Traditional diagnostics often rely on costly reagents, cold-chain distribution, specialised equipment and technical personnel, all of which are largely unattainable on-site. To address this problem, and in close collaboration with experts in public health, Cornish and a team of her students swapped out naturally-occurring cell surface receptors of Saccharomyces cerevisiae, or baker’s yeast, with pathogen-specific receptor proteins.
They started by building a biosensor for the detection of Candida albicans, a human fungal pathogen (a type of yeast) that occurs naturally in the human gut, but can cause serious medical problems and even death if the population gets out of control.
After replacing bakers yeast’s natural receptor with that of C. albicans, the researchers then altered its DNA to enable production of lycopene, the pigment responsible for the red coloring of tomatoes. This allowed the engineered yeast to turn red when in the presence of a target molecule, in this case, C. albicans fungus pheromones.
The experiment was a breakthrough success. The sensor turned red when exposed to the fungal target. The team had developed a functional, simple, highly-specific, one-component sensor using only yeast.
Next, the researchers successfully tested their assay for the ability to detect ten additional major pathogens, including Paracoccidioides brasiliensis, a fungus responsible for a progressive tropical disease affecting the mucosa in the nose, sinuses and skin, and Botrytis cinerea, a grey mold that causes substantial crop loss worldwide. In each case, the test functioned accurately without sacrificing any of the sensitivity and specificity attainable with other, significantly more expensive tests.
With an operational assay in-hand, the team set out to make it versatile and user-friendly, designing a one-step rapid dipstick prototype, much like an at-home pregnancy test, that can be used in complex samples, including whole blood, serum, water, urine and soil.
“New research in the area of synthetic biology has given us the ability to leverage live cells in the development of much more specific and helpful tools than we have had in the past,” Cornish said.
“Our assay can be cheaply made, economically produced at large-scale, widely distributed as a stable dried product for household use, robustly applied to complex samples, is not reliant on cold-chain storage, and can be readily detected by the eye without additional equipment, making it a compelling and completely feasible tool for surveillance of pathogens around the globe. This is critical for human health, food security, bioterrorism, and maintenance of biodiversity.”

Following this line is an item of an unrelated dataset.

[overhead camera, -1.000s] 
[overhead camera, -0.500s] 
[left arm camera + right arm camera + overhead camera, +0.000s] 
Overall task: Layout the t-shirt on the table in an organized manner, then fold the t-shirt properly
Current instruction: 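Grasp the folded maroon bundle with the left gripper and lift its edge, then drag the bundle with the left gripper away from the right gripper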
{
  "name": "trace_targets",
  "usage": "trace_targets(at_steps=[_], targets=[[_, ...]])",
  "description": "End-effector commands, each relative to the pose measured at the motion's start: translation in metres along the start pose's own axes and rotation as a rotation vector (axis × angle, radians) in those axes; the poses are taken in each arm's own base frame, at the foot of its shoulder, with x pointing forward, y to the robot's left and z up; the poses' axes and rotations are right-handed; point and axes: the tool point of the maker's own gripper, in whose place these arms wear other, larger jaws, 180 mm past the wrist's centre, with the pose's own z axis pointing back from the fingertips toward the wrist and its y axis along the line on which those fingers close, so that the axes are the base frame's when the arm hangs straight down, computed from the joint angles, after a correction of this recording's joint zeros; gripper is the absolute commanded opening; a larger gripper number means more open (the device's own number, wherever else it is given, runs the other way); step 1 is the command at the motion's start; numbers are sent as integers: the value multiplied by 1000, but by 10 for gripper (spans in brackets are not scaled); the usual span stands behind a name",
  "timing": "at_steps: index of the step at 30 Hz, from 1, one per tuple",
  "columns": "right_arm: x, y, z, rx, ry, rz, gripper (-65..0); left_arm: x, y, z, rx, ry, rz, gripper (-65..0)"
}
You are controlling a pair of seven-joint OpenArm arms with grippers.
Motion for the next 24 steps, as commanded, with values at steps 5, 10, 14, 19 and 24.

The Columbia team is currently in conversations with global health non-profits and worldwide research, technology, development and citizen groups to determine the needs of specific countries.
They believe there are many more applications for their sensor, including use in virus and bacteria detection, and a biosensor for cholera, a potentially-lethal diarrheal disease caused by the ingestion of food or water contaminated with the bacterium Vibrio cholera, is in the works to aid in African surveillance efforts.
“The possibilities, as we see it right now, are limitless,” Cornish said. “We’ve just opened the door to this exciting new technology. It’s the beginning of a journey rich with potential.” Cornish’s student research team, all co-first authors on the paper, are Nili Ostrov, Miguel Jimenez and Sonja Billerbeck.
Other co-authors are: James Brisbois and Joseph Matragrano, also of Columbia University; and Alastair Ager, of Columbia University’s Mailman School of Public Health, and the Institute for Global Health and Development, Queen Margaret University, Edinburgh, UK.